Exercise description >>
Exactly the lines below from the one with "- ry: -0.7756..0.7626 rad" up to and including the one with "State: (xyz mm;" make up the answer, with nothing else added.

Recorded information >>
####

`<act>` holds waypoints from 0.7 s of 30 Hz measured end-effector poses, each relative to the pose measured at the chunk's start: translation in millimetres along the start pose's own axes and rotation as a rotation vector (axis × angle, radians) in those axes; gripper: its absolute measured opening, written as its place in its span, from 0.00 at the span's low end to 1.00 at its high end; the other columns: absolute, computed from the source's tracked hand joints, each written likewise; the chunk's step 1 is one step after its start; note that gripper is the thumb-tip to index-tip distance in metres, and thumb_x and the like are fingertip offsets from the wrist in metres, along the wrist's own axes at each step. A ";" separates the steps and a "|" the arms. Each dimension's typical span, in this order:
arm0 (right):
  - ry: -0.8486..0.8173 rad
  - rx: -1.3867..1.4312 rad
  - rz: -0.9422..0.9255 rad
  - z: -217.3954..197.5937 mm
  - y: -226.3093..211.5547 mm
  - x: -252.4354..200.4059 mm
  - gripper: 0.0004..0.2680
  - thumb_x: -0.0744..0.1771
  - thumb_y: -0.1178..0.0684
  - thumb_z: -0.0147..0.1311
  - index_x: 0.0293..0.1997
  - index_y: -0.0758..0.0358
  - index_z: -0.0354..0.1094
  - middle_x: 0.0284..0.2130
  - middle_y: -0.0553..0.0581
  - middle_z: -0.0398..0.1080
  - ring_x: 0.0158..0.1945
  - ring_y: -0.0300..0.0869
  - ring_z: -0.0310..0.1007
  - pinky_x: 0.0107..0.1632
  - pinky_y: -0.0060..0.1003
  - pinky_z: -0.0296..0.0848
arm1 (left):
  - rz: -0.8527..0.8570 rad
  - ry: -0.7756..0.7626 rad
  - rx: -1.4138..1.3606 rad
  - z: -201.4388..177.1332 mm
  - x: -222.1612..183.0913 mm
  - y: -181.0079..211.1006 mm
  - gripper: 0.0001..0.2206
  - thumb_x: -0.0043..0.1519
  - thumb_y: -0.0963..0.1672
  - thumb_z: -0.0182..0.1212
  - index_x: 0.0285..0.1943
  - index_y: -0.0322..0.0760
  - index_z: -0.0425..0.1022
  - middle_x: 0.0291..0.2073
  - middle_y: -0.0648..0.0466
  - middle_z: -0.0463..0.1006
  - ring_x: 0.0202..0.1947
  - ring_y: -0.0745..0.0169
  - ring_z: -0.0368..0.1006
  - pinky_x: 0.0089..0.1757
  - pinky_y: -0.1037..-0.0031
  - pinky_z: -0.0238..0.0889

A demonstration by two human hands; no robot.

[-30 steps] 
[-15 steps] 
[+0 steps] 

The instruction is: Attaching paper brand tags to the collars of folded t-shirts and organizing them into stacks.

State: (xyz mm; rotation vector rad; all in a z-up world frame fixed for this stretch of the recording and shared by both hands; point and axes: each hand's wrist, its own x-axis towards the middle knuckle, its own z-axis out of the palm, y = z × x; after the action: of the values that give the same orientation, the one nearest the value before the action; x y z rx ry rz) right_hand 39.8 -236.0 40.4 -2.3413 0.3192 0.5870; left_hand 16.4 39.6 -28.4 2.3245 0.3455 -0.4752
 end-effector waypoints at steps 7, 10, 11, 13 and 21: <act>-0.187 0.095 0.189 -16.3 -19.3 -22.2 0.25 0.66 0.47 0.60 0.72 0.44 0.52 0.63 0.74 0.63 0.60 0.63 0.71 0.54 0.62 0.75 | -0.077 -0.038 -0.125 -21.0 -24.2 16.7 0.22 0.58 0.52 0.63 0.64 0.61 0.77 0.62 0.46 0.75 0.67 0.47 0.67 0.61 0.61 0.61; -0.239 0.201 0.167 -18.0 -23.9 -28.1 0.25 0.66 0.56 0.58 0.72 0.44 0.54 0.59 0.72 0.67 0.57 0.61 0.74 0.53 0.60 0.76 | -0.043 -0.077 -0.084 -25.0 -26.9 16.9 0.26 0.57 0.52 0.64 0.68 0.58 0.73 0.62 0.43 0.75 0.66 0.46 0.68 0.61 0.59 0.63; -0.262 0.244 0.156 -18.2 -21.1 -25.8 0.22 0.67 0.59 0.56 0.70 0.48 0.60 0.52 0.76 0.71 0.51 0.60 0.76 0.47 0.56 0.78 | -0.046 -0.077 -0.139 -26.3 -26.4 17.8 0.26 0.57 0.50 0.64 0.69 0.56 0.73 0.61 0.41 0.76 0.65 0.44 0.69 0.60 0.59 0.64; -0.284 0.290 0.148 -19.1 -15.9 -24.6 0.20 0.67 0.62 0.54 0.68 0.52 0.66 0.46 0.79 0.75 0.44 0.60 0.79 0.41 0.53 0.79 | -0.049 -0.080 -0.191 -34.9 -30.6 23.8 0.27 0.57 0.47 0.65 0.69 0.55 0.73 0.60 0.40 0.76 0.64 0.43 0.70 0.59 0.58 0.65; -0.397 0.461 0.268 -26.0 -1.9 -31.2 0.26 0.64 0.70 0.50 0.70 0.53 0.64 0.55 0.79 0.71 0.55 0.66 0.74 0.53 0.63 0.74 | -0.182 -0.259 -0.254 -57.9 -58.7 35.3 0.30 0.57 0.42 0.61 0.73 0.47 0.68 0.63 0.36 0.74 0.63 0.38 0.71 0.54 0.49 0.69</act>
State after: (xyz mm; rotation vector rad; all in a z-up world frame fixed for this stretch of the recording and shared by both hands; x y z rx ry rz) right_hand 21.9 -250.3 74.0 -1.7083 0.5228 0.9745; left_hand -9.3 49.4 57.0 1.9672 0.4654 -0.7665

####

Result for this exercise >>
  - ry: -0.7756..0.7626 rad
  - rx: -1.4138..1.3606 rad
  - z: -201.4388..177.1332 mm
  - x: -222.1612..183.0913 mm
  - y: -181.0079..211.1006 mm
  - gripper: 0.0001..0.2206
  - thumb_x: -0.0043..0.1519
  - thumb_y: -0.0963..0.1672
  - thumb_z: -0.0182..0.1212
  - index_x: 0.0285..0.1943
  - index_y: -0.0322..0.0760
  - index_z: -0.0425..0.1022
  - middle_x: 0.0291..0.2073
  - middle_y: -0.0648..0.0466
  - middle_z: -0.0463..0.1006
  - ring_x: 0.0202..0.1947
  - ring_y: -0.0745..0.0169
  - ring_z: -0.0368..0.1006
  - pinky_x: 0.0089..0.1757
  - pinky_y: -0.1037..-0.0031
  - pinky_z: -0.0238..0.0889

A demonstration by two human hands; no robot.

[-30 steps] 
[-15 steps] 
[+0 steps] 

The instruction is: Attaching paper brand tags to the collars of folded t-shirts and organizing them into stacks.

State: (xyz mm; rotation vector rad; all in a z-up world frame fixed for this stretch of the recording and shared by both hands; point and axes: each hand's wrist, its own x-axis towards the middle knuckle, its own z-axis out of the palm, y = z × x; after the action: of the values that give the same orientation, the one nearest the value before the action; x y z rx ry rz) right_hand 39.8 -236.0 40.4 -2.3413 0.3192 0.5870; left_hand 16.4 39.6 -28.4 2.3245 0.3455 -0.4752

No further answer is required.